The man behind the company, Mr Supreet Deshpande says that the road to success has not been without hurdles. There were issues like feasibility of the venture, consistency in the inflow of funds, putting together a core team, long gestation period for return of investments and above all the high probability of failure. “However, you need to have patience and perseverance, and you must not succumb to disappointments because those are aplenty in this business. But above all, have faith in God,” he says.

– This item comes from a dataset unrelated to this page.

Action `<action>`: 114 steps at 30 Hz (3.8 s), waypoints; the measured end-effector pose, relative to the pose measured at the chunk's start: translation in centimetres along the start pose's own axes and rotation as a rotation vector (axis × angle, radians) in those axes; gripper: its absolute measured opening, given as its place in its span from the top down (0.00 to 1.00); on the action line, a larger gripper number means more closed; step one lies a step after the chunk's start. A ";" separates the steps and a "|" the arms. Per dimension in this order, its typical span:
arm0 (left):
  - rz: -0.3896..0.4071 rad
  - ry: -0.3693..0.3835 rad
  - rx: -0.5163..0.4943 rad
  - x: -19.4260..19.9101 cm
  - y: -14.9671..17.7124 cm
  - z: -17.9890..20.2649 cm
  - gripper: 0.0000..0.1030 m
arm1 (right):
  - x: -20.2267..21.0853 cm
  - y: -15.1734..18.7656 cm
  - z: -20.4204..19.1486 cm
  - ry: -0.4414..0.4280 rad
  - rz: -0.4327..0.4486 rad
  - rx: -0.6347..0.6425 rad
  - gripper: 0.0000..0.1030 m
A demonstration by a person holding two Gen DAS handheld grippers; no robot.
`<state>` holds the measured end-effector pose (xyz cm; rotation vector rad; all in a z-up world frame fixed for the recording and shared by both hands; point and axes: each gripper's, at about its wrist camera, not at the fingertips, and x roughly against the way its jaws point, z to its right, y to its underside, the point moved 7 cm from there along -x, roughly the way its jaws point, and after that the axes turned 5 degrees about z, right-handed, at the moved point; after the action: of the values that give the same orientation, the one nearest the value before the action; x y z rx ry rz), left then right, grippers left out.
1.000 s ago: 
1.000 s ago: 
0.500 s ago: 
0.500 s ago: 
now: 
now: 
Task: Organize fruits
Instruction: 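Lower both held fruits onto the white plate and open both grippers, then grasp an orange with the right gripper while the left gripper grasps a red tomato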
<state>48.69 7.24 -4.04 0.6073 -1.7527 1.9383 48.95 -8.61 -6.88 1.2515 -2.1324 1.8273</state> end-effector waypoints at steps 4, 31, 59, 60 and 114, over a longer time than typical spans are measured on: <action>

"Supreet has immense knowledge about the field. Their strategy of finding out new indications for existing approved drugs is unique and something that made us invest in their company. Their drug for diabetic foot ulcers has generated a high level of confidence among investors. The fact that they have received three rounds of funding is commendable, especially for a drug discovery company in India. To my knowledge, there are very few companies in India that are into drug discovery and have received so many rounds of funding "
Mr Nitin Deshmukh
chief executive officer, Kotak Private Equity Group
An enthusiastic tabla player, Mr Deshpande learnt to play the instrument at the age of three and has given solo performances in over 35 countries. He cites an anecdote from his childhood days that gives a glimpse of his entrepreneurial capabilities. “Once in order to get a theme right, I did riyaaz for 11 hours every day for seven days until I mastered it. Nothing in this world is difficult. If you keep trying you will overcome the obstacles. The universe is hand-in-glove with your struggle and determination,” he says.
Pursuing an idea
Mr Deshpande started his career with Bajaj Automobiles and then moved to Mahindra & Mahindra as the head of international marketing. He shifted to Pune when he was asked to join Mahindra British Telecom (now Tech Mahindra) as its business strategy head with the task of identifying other avenues of growth for the telecom business with focus on software. He says during this period, he noticed that one of the inefficient processes pertained to the drug discovery field. Mr Deshpande interacted with a group of scientists whose primary focus was to convert complex algorithms into software, which could then be applied to telecom. He understood the co-relation between businesses and information technology, and the role of the latter in preempting failure and help to save on finances. He then came up with a business case to get funding from the Mahindra-British Telecom corpus. But when they chose to focus on telecom, Mr Deshpande did not give up on his dream.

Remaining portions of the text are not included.